第四話「狼と商才」

 ホロが賢いというか、ロレンスが青すぎるというかの都編スタート。前回からの引きである貨幣関係のネタが細かいが、中世後半〜近世前半風のビジュアル(遅くても産業革命以前だろう)っぽいのにもうすでに銀本位ではないのかとか、うろ覚えと聞きかじりでしかない浅い知識で違和感を覚えてみたりする。もしかすると、当時でもこういう銀貨関係の話があったのかもしれないし、そもそも異世界ファンタジーだからその辺は作者の采配であとは作品内で破綻なく構築されていればいいともい。あ、なんかこのシリーズの記事は不確かな知識に基づく不確かな考察ばかりだな。それ以外にも、林檎の匂いのする毛皮、なんてのにあっさり騙されるプロの承認がいるかとかも気にならないこともないが、まあいいや。細かいことがいいたくなるのはたいてい、細かいところまで作ろうとする心意気が見えるからなわけだし、殊この作品に関しては、心意気だけでなく、きちんと作られている(ようにみえる)ものだから、こちらの要求のハードルもそれにつれてさらに高くなっている、というだけの話なのだ。

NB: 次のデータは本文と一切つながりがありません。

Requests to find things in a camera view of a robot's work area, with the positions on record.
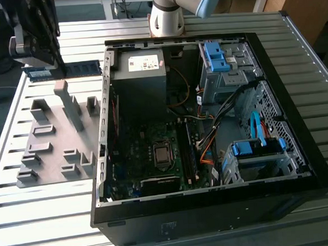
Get orange wires white plug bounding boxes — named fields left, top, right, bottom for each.
left=194, top=84, right=208, bottom=105

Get orange flat data cable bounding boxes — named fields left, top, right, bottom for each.
left=198, top=136, right=220, bottom=166

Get orange yellow wire loop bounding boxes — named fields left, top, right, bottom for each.
left=165, top=65, right=192, bottom=109

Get blue stepped plastic drive carrier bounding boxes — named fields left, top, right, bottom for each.
left=203, top=41, right=231, bottom=73

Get green motherboard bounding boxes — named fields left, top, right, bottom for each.
left=108, top=116, right=213, bottom=201

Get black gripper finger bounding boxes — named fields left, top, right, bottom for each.
left=32, top=0, right=67, bottom=81

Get black cable bundle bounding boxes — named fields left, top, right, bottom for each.
left=208, top=83, right=256, bottom=132

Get green RAM stick black chips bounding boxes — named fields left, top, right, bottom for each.
left=183, top=119, right=200, bottom=181
left=21, top=59, right=104, bottom=82

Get red black twisted wire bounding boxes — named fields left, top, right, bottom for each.
left=111, top=99, right=120, bottom=138

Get silver disk bay bracket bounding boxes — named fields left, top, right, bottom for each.
left=219, top=136, right=313, bottom=186

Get black open PC case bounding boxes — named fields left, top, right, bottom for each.
left=79, top=26, right=328, bottom=246

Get blue disk carrier black drive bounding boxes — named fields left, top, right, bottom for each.
left=231, top=137, right=288, bottom=162

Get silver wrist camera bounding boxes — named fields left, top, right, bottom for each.
left=7, top=24, right=35, bottom=60

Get grey power supply box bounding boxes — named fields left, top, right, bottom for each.
left=111, top=47, right=170, bottom=115

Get grey plastic parts rack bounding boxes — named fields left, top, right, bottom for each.
left=9, top=78, right=106, bottom=190

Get grey metal drive cage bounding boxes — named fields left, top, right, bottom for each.
left=197, top=38, right=265, bottom=105

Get CPU socket metal cover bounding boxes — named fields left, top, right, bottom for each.
left=152, top=140, right=173, bottom=171

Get wooden cabinet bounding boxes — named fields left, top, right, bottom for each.
left=264, top=0, right=328, bottom=49

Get blue flat data cable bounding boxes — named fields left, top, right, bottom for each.
left=249, top=110, right=268, bottom=147

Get black graphics card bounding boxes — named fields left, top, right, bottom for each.
left=139, top=174, right=183, bottom=196

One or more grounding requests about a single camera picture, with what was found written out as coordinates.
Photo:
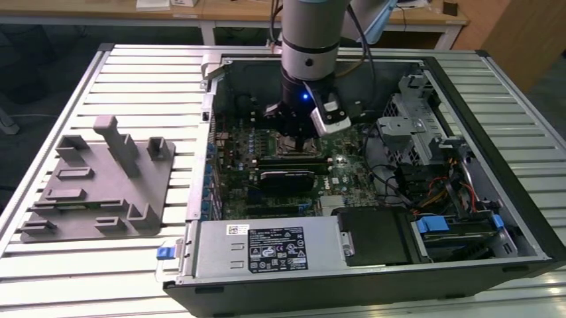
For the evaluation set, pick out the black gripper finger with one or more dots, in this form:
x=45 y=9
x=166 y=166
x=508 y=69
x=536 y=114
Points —
x=297 y=126

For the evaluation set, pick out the silver CPU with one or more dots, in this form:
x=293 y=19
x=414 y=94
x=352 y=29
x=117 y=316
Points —
x=290 y=144

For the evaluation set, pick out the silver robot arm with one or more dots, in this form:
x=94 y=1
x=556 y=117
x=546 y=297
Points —
x=310 y=49

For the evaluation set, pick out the CPU socket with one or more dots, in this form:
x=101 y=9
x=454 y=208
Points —
x=278 y=154

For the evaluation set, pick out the black graphics card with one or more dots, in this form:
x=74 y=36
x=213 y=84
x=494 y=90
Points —
x=287 y=182

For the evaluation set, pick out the green motherboard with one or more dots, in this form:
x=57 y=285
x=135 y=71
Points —
x=354 y=179

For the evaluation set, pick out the grey plastic case latch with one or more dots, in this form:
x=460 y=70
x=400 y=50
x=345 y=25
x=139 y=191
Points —
x=210 y=63

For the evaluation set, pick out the silver metal disk bay cage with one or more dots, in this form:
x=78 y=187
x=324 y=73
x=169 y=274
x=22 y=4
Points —
x=398 y=127

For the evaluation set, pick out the silver finned heat sink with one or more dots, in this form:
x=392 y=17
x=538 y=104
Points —
x=333 y=203

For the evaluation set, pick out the white box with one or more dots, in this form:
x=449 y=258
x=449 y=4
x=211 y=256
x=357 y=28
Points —
x=153 y=3
x=183 y=2

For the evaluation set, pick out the black plastic shroud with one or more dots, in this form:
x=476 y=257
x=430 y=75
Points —
x=376 y=236

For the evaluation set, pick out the silver power supply unit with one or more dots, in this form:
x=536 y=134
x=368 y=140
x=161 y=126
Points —
x=221 y=245

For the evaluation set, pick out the hard disk in blue carrier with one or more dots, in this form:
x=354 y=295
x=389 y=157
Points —
x=436 y=227

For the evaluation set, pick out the small dark box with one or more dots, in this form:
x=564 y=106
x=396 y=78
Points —
x=452 y=8

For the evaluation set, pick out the grey parts rack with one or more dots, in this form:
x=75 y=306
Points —
x=111 y=198

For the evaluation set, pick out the wooden desk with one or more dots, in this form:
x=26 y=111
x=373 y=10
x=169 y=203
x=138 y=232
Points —
x=111 y=15

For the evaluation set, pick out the blue release latch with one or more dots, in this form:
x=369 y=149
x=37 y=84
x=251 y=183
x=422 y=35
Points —
x=166 y=252

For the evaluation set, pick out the black open PC case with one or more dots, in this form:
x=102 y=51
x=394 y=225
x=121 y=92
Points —
x=310 y=298

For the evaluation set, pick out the green RAM stick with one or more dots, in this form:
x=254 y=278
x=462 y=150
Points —
x=82 y=206

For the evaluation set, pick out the wooden cabinet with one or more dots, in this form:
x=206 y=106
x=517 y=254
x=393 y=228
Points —
x=526 y=39

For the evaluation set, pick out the grey chair base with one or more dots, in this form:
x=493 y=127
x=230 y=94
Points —
x=8 y=127

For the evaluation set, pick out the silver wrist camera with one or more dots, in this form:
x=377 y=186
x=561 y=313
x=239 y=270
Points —
x=332 y=116

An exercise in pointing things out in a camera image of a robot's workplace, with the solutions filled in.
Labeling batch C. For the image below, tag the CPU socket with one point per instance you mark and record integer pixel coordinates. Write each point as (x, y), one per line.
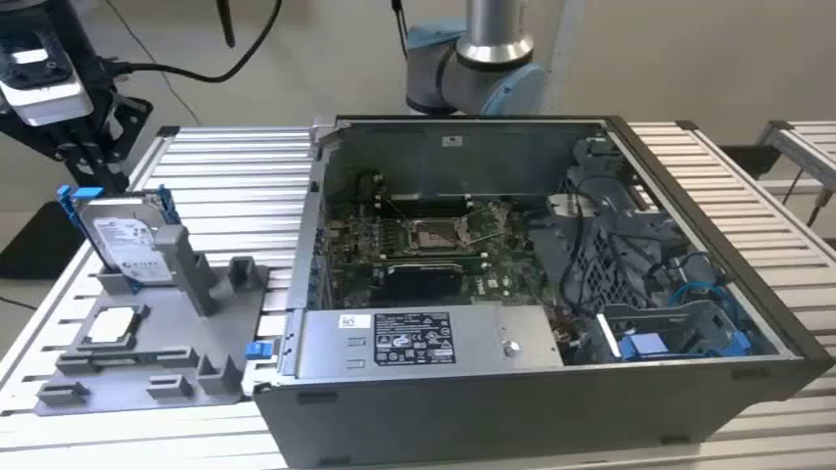
(439, 234)

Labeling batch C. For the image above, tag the RAM slot bank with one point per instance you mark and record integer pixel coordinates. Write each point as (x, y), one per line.
(431, 259)
(424, 203)

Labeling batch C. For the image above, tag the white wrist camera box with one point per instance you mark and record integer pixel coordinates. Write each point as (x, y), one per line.
(52, 100)

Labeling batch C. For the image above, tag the black open PC case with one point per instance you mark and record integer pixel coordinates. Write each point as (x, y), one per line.
(458, 421)

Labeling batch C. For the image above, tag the silver CPU chip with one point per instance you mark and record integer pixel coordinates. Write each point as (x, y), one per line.
(112, 325)

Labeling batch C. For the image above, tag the green motherboard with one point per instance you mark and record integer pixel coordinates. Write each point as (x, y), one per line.
(503, 254)

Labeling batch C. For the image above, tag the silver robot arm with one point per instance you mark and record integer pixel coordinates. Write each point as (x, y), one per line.
(476, 54)

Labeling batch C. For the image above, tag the black graphics card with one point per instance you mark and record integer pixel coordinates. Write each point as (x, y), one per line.
(418, 284)

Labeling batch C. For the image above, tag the hard disk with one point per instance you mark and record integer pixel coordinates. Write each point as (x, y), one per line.
(124, 235)

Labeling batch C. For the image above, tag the metal slat side table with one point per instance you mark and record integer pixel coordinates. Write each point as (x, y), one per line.
(807, 142)

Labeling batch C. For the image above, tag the silver power supply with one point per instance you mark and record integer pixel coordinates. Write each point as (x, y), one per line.
(327, 343)

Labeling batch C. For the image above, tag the grey disk bay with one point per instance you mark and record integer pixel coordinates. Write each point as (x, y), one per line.
(699, 323)

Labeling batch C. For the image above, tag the grey parts rack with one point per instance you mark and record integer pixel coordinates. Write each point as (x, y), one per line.
(163, 343)

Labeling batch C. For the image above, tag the grey perforated drive cage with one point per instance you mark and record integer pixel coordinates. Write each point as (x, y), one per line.
(607, 274)

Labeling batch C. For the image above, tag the blue case latch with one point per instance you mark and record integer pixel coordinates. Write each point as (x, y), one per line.
(256, 350)

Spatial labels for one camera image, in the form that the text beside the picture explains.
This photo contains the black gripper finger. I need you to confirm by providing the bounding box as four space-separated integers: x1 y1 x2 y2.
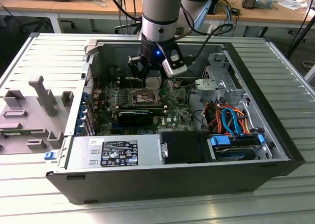
127 54 152 87

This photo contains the silver CPU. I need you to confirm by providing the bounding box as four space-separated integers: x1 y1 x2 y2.
145 76 162 90

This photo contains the thin metal locking lever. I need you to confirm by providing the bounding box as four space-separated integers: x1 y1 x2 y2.
134 95 160 103
126 70 135 97

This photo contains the metal socket cover frame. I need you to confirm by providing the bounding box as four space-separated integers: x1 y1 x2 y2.
159 80 174 103

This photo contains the CPU socket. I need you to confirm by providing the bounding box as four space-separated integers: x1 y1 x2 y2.
131 88 162 106

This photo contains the black chair base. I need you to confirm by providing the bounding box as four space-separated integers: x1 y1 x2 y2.
114 22 141 35

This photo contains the black graphics card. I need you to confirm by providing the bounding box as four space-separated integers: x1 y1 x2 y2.
117 110 155 127

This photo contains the green motherboard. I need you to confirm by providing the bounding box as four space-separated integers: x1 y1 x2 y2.
91 77 199 136

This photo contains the white power strip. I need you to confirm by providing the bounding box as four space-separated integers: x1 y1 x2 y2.
207 24 219 37

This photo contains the silver drive cage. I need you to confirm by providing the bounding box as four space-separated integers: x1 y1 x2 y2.
193 52 251 106

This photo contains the tall black box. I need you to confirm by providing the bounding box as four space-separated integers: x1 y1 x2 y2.
207 0 222 15

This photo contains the wooden desk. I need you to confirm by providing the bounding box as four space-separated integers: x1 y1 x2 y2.
0 0 315 30

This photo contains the silver power supply unit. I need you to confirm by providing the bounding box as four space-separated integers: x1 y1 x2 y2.
64 134 165 169

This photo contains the grey electronic device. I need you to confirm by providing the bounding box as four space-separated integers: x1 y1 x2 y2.
241 0 274 10

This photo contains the grey parts rack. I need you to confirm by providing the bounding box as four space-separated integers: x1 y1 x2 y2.
0 75 74 156

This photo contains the black open PC case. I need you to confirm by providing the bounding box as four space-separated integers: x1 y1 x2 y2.
45 38 306 205

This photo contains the hard disk in blue carrier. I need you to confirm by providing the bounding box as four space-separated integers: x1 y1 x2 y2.
206 134 266 162

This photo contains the green RAM stick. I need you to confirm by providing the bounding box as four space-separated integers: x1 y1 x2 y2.
0 130 34 137

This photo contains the black stand leg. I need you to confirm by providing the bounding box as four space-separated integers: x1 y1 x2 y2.
286 6 315 60

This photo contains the white paper sheet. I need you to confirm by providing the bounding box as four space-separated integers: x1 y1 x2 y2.
277 0 309 11

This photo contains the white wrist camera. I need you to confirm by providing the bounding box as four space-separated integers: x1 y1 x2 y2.
157 42 189 77

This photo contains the black camera cable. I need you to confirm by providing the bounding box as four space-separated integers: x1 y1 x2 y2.
181 2 234 62

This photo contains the black wire loop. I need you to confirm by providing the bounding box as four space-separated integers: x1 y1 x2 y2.
186 84 207 131

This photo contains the blue network cable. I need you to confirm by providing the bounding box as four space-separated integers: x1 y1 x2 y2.
222 2 234 36

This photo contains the blue flat wire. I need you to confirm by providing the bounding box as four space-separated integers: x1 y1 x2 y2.
220 106 246 138

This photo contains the orange power wire bundle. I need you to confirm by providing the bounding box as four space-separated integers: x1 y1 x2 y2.
206 102 252 136

 お話はこれからしばらく貨幣問題で行くのか、次回あたりでひとまずまとめるのか知らないが、前回もちょっと触れた魔法使いが出てくるまでは作品全体の方向性はわからないかんじ。いつまでもロレンスの浅知恵とホロの賢狼ぶりの対比だけで話をつくるわけにもいかないだろうが、いぬかみよろしく悪い奴を大狼化してお仕置きというわけにもいかないだろうし、普通の人間が普通のまま活躍できるファンタジーの行く末というのはなかなか興味深いところではある。普通にラブコメへ走ったりして。